- **Aim of the exercise**: Set down the data below once more, precisely as it reads.

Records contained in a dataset
☆ ☆ ☆ ☆ ☆

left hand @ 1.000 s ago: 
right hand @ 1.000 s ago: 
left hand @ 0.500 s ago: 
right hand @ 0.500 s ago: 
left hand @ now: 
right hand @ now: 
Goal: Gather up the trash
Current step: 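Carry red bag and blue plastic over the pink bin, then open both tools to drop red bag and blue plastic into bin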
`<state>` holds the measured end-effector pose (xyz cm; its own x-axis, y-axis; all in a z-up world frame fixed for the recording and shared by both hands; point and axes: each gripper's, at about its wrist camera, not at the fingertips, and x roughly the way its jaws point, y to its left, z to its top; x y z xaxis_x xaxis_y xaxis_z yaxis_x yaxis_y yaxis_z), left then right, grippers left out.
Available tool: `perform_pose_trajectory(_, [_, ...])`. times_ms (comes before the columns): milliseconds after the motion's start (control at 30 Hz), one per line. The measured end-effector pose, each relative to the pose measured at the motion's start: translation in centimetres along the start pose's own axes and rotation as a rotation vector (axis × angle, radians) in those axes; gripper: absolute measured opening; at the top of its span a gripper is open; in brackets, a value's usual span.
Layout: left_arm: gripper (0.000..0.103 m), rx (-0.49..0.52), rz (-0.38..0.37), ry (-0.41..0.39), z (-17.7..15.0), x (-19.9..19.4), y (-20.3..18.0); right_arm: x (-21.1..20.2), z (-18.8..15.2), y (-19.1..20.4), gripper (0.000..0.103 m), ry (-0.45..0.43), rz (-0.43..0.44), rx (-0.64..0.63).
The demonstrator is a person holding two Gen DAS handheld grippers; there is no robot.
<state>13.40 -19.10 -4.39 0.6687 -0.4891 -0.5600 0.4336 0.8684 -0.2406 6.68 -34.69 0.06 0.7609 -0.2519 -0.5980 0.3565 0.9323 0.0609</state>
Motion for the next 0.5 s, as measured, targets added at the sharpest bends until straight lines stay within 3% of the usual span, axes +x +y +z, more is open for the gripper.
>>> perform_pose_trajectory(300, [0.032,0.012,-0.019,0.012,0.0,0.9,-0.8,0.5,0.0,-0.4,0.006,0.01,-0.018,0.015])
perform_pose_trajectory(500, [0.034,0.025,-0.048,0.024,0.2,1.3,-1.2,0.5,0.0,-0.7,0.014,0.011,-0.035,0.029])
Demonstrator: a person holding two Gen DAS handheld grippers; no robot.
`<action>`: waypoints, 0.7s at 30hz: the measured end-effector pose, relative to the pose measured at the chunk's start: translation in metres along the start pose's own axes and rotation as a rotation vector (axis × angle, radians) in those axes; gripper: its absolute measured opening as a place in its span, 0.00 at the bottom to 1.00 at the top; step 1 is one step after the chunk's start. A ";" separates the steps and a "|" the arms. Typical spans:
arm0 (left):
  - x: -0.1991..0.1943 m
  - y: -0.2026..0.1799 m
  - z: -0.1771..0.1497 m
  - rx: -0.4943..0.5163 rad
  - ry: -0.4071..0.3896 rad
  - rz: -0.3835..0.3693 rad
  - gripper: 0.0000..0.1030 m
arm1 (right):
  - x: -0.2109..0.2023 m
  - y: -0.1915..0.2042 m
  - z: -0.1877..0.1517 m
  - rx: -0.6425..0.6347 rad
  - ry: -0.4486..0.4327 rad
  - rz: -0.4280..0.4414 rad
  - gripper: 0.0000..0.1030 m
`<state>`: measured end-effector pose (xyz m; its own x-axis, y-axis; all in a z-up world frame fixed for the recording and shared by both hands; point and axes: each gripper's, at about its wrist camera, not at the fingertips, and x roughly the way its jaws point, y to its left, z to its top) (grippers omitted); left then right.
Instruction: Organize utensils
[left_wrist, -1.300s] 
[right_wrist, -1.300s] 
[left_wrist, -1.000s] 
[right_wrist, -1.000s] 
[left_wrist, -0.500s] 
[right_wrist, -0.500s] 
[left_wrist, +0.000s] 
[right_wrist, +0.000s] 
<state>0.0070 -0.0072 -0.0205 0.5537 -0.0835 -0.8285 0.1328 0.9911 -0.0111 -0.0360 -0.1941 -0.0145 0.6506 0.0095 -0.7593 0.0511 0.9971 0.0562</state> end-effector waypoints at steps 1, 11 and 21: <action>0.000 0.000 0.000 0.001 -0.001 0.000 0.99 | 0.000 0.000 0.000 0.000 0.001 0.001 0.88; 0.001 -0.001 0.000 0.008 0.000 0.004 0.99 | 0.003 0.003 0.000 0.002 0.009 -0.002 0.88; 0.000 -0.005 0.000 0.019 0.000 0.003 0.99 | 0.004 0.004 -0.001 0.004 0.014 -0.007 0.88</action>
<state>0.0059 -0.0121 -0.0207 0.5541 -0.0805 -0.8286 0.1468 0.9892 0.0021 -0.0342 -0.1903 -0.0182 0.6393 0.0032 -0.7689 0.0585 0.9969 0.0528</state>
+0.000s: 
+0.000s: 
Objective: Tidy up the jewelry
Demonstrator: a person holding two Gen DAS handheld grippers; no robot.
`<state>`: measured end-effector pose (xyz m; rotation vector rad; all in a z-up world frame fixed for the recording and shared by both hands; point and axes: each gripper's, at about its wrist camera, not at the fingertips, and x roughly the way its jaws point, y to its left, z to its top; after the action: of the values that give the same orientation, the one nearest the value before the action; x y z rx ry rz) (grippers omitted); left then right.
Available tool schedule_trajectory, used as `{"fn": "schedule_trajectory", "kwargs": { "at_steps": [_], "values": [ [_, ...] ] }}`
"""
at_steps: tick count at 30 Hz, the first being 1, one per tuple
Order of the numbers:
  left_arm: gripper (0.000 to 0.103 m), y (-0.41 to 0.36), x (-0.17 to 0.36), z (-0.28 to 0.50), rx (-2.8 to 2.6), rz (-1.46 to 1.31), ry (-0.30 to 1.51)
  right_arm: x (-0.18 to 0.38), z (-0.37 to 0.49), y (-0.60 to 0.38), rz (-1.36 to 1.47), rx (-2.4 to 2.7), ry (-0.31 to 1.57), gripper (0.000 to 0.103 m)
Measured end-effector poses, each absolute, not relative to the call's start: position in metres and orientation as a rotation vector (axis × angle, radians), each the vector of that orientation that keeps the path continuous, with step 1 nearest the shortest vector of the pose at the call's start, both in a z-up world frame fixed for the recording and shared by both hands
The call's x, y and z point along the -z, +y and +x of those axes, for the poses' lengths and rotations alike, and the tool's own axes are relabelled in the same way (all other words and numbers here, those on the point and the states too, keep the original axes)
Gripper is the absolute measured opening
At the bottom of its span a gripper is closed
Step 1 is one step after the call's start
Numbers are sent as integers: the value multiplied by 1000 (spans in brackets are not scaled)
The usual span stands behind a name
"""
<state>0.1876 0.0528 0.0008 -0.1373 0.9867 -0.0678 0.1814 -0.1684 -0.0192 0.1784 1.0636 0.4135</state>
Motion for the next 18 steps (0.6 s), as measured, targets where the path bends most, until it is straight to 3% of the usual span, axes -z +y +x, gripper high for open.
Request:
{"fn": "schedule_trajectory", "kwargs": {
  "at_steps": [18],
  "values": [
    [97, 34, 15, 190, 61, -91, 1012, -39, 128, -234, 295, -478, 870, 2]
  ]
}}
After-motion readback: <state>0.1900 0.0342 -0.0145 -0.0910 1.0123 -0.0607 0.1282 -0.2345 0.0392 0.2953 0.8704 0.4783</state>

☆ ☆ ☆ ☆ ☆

- **Expected answer**:
left hand @ 1.000 s ago: 
right hand @ 1.000 s ago: 
left hand @ 0.500 s ago: 
right hand @ 0.500 s ago: 
left hand @ now: 
right hand @ now: 
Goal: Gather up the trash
Current step: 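Carry red bag and blue plastic over the pink bin, then open both tools to drop red bag and blue plastic into bin
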`<state>` holds the measured end-effector pose (xyz cm; its own x-axis, y-axis; all in a z-up world frame fixed for the recording and shared by both hands; point and axes: each gripper's, at about its wrist camera, not at the fingertips, and x roughly the way its jaws point, y to its left, z to its top; x y z xaxis_x xaxis_y xaxis_z yaxis_x yaxis_y yaxis_z), left then right, grippers left out.
Available tool: `perform_pose_trajectory(_, [_, ...])`. times_ms (comes before the columns): milliseconds after the motion's start (control at 30 Hz), one per line. The measured end-effector pose, each relative to the pose measured at the motion's start: translation in centimetres along the start pose's own axes and rotation as a rotation vector (axis × angle, radians) in those axes; gripper: absolute measured opening; at the top of its span a gripper is open; in brackets, a value's usual span.
Layout: left_arm: gripper (0.000..0.103 m), rx (-0.49..0.52), rz (-0.38..0.37), ry (-0.41..0.39), z (-17.7..15.0), x (-19.9..19.4), y (-20.3..18.0); right_arm: x (-21.1..20.2), z (-18.8..15.2), y (-19.1..20.4), gripper (0.000..0.103 m), ry (-0.45..0.43), rz (-0.43..0.44), rx (-0.64..0.63).
The demonstrator is a person holding two Gen DAS handheld grippers; there is no robot.
<state>13.40 -19.10 -4.39 0.6687 -0.4891 -0.5600 0.4336 0.8684 -0.2406 6.68 -34.69 0.06 0.7609 -0.2519 -0.5980 0.3565 0.9323 0.0609</state>
Motion for the next 0.5 s, as measured, targets added at the sharpest bends until straight lines stay within 3% of the usual span, axes +x +y +z, more is open for the gripper.
>>> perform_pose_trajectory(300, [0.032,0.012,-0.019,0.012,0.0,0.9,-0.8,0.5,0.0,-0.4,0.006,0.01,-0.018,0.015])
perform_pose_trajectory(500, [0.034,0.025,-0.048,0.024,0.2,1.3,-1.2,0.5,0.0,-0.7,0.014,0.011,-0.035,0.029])
Demonstrator: a person holding two Gen DAS handheld grippers; no robot.
`<action>`: waypoints, 0.7s at 30hz: the measured end-effector pose, relative to the pose measured at the chunk's start: translation in metres along the start pose's own axes and rotation as a rotation vector (axis × angle, radians) in those axes; gripper: its absolute measured opening as a place in its span, 0.00 at the bottom to 1.00 at the top; step 1 is one step after the chunk's start. A ";" separates the steps and a "|" the arms. Typical spans:
arm0 (left):
  - x: -0.1991..0.1943 m
  - y: -0.2026..0.1799 m
  - z: -0.1771..0.1497 m
  - rx: -0.4943..0.5163 rad
  - ry: -0.4071..0.3896 rad
  - rz: -0.3835..0.3693 rad
  - gripper: 0.0000..0.1030 m
arm1 (right):
  - x: -0.2109..0.2023 m
  - y: -0.1915..0.2042 m
  - z: -0.1877..0.1517 m
  - rx: -0.6425..0.6347 rad
  - ry: -0.4486..0.4327 rad
  - rz: -0.4280..0.4414 rad
  - gripper: 0.0000..0.1030 m
`<state>`: measured end-effector pose (xyz m; its own x-axis, y-axis; all in a z-up world frame fixed for the recording and shared by both hands; point and axes: each gripper's, at about its wrist camera, not at the fingertips, and x roughly the way its jaws point, y to its left, z to its top) (grippers omitted); left then right.
Instruction: Organize utensils
[left_wrist, -1.300s] 
[right_wrist, -1.300s] 
[left_wrist, -1.000s] 
[right_wrist, -1.000s] 
[left_wrist, -0.500s] 
[right_wrist, -0.500s] 
[left_wrist, +0.000s] 
[right_wrist, +0.000s] 
<state>0.0070 -0.0072 -0.0205 0.5537 -0.0835 -0.8285 0.1328 0.9911 -0.0111 -0.0360 -0.1941 -0.0145 0.6506 0.0095 -0.7593 0.0511 0.9971 0.0562</state> end-effector waypoints at steps 1, 11 and 21: <action>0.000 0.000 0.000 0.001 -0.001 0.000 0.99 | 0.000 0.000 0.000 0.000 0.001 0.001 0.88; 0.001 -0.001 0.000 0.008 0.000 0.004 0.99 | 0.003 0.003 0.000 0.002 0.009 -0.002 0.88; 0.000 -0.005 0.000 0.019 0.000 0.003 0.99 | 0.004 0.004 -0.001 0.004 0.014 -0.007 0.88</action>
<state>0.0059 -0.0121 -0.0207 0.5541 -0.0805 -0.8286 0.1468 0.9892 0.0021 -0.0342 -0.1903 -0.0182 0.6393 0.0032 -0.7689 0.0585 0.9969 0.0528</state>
+0.000s: 
+0.000s: 
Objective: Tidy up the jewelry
Demonstrator: a person holding two Gen DAS handheld grippers; no robot.
`<state>`: measured end-effector pose (xyz m; rotation vector rad; all in a z-up world frame fixed for the recording and shared by both hands; point and axes: each gripper's, at about its wrist camera, not at the fingertips, and x roughly the way its jaws point, y to its left, z to its top; after the action: of the values that give the same orientation, the one nearest the value before the action; x y z rx ry rz) (grippers omitted); left then right.
Available tool schedule_trajectory, used as `{"fn": "schedule_trajectory", "kwargs": { "at_steps": [_], "values": [ [_, ...] ] }}`
"""
at_steps: tick count at 30 Hz, the first being 1, one per tuple
Order of the numbers:
  left_arm: gripper (0.000 to 0.103 m), y (-0.41 to 0.36), x (-0.17 to 0.36), z (-0.28 to 0.50), rx (-2.8 to 2.6), rz (-1.46 to 1.31), ry (-0.30 to 1.51)
  right_arm: x (-0.18 to 0.38), z (-0.37 to 0.49), y (-0.60 to 0.38), rz (-1.36 to 1.47), rx (-2.4 to 2.7), ry (-0.31 to 1.57), gripper (0.000 to 0.103 m)
Measured end-effector poses, each absolute, not relative to the call's start: position in metres and orientation as a rotation vector (axis × angle, radians), each the vector of that orientation that keeps the path continuous, with step 1 nearest the shortest vector of the pose at the call's start, both in a z-up world frame fixed for the recording and shared by both hands
The call's x, y and z point along the -z, +y and +x of those axes, for the poses' lengths and rotations alike, and the tool's own axes are relabelled in the same way (all other words and numbers here, those on the point and the states too, keep the original axes)
Gripper is the absolute measured opening
At the bottom of its span a gripper is closed
Step 1 is one step after the call's start
Numbers are sent as integers: the value multiplied by 1000 (spans in brackets are not scaled)
The usual span stands behind a name
"""
<state>0.1876 0.0528 0.0008 -0.1373 0.9867 -0.0678 0.1814 -0.1684 -0.0192 0.1784 1.0636 0.4135</state>
Motion for the next 18 steps (0.6 s), as measured, targets where the path bends most, until it is straight to 3% of the usual span, axes -z +y +x, gripper high for open.
Request:
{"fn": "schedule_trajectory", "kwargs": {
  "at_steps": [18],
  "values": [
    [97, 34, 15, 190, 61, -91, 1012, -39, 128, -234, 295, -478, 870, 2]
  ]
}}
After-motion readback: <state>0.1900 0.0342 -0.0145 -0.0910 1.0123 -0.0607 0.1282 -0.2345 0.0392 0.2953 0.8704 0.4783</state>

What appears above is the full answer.